By David Brown and Casey CheekAugust 30, 2017 2:20 pm, , ,

Texas Standard is on the road, the main road that connects the coastal bend to the rest of Texas. To our left, in the direction of Houston, a wall of orange-grey clouds, thick and foreboding, hugs the horizon. But otherwise, there are few reminders of what happened just down the road.

We pass an abandoned sedan with the word “Help” scrawled on the windshield, the driver’s door still open, flashers faintly blinking, but no one is there. Several massive, green highway signs are folded in on themselves — a reminder we’re heading in the right direction.

Gassing up at a truck stop, we see fire crews from Abilene, convoys of utility trucks with out-of-state plates, and pickups in line for the pumps. Freddie Anthony is on his way to the coast; he and his wife wear matching Marine Corps caps. They had to abandon their retirement home on the coast a few days ago. This will be a homecoming of sorts.

“I tell you what means something to me: I called FEMA on Sunday, and I was talking to somebody in about five minutes…and she even asked me for my account number and where I want the check mailed, and I hadn’t even seen my damage,” Anthony says.

Hurricane Harvey was a category 4 storm when it made landfall just a few miles from Corpus Christi, where we’re broadcasting from today.
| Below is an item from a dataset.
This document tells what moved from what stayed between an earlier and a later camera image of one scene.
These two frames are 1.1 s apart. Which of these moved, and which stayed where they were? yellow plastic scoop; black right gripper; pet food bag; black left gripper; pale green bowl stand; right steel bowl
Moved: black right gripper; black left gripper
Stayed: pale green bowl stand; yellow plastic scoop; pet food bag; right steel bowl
The destruction in places like Rockport and Portland border on apocalyptic. But the harbor bridge here still stands. And amid the tangle of blown-out signs and downed power poles and trees, and stoplights that don’t work, and traffic jams everywhere, there are smiles — so many, it’s impossible not to notice. The recovery phase is already well underway.
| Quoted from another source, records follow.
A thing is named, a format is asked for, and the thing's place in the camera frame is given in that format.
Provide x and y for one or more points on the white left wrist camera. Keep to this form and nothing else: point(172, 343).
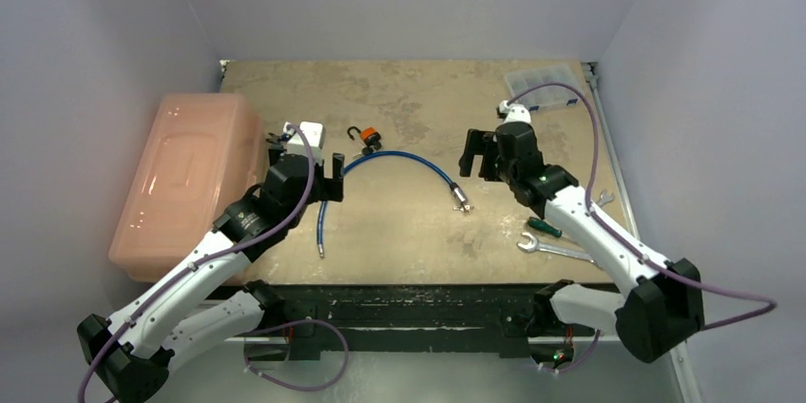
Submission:
point(310, 133)

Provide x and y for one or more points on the orange black padlock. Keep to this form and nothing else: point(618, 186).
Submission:
point(370, 138)

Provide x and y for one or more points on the clear compartment organizer box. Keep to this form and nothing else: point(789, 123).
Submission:
point(543, 88)

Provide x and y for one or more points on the small silver key bunch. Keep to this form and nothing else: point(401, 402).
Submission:
point(463, 208)

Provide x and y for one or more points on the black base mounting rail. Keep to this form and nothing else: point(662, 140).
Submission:
point(509, 320)

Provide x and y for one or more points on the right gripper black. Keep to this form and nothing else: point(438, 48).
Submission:
point(488, 152)

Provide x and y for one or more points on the blue handled pliers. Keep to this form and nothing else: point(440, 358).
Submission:
point(277, 140)

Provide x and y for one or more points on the pink plastic storage box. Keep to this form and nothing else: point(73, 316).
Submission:
point(203, 151)

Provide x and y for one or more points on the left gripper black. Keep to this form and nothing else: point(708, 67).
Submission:
point(330, 188)

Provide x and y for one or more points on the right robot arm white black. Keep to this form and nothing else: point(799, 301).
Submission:
point(658, 303)

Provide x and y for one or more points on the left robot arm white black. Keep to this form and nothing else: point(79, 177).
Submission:
point(136, 349)

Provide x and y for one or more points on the small silver open wrench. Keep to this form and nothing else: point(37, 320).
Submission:
point(605, 198)

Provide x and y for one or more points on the large silver open wrench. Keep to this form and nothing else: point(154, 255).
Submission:
point(533, 245)

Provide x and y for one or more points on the green orange screwdriver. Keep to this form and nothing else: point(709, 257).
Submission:
point(544, 227)

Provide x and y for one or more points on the blue cable lock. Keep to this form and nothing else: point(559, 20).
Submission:
point(388, 166)
At a retirement community, hundreds of seniors who’d been hustled out of harm’s way days ago are welcomed back with balloons, cheers and a few tears from family members. Adela Moreno, 87, and her husband, were two of the seniors who came back.

“I had to trust in the almighty God, that’s the way…Corpus Christi, it has a name and I trust in that,” Moreno says.

Moreno’s son Joseph, who was at the senior-center welcome, says both of his parents, who are in their 80s, evacuated to Austin. His father also has some serious health issues.

“He’s paralyzed because of strokes…he’s on a feeding tube and we have to rotate him every two hours,” Joseph says.

Joseph says his family has already been through a lot in the last year, including his brother being murdered.

“When anything devastat[ing] like this happens, I always turn to God and say, You know what, we’re lucky to have our health. We just pray for all those people that are in turmoil right now,” Joseph says.

Around the corner from the senior living center, a group of about 10 high school students are standing outside a pizza joint taking donations of diapers, clothes, toilet paper and bottled water. Two teenage girls say they feel their region of the Gulf Coast has been somewhat forgotten by the mainstream media, with Houston getting all the attention.

The truth is, a lot of folks here haven’t seen the pictures and news coverage of the devastating flooding just northeast of here in Houston. That’s because a lot of people still don’t have television, electricity and internet service. Besides, there’s lots of work to do outside to get back to normal…and still many unanswered questions.

Professor Philip Tissot joined us at Corpus Christi’s massive seawall — built here after one of the many killer storms that have thrashed the coast over the years. He studies hurricanes and climate at Texas A&M Corpus Christi.

Tissot says Corpus Christi’s marina has a storied past when it comes to hurricanes. A deadly hurricane in 1919 killed over 280 people. But it also opened the door to modern hurricane science and monitoring. Robert Simpson witnessed the hurricane’s destruction from the safety of the courthouse, and later became the first director of the National Hurricane Center and co-developed the hurricane classification system we now call the Saffir-Simpson scale.

“This is sort of ground zero for hurricane history, and also it’s a bit of pride for Corpus Christi,” Tissot says.

Tissot says it’s difficult to link a single hurricane to climate change, but that doesn’t mean that we should take hurricanes any less seriously.

“We have a long string of events along the coast; we will continue to have hurricane[s] but we have more population, we have more expensive infrastructure, and so this is a reminder that we have to build better, smarter, be more resilient, such that this does not bankrupt us,” Tissot says.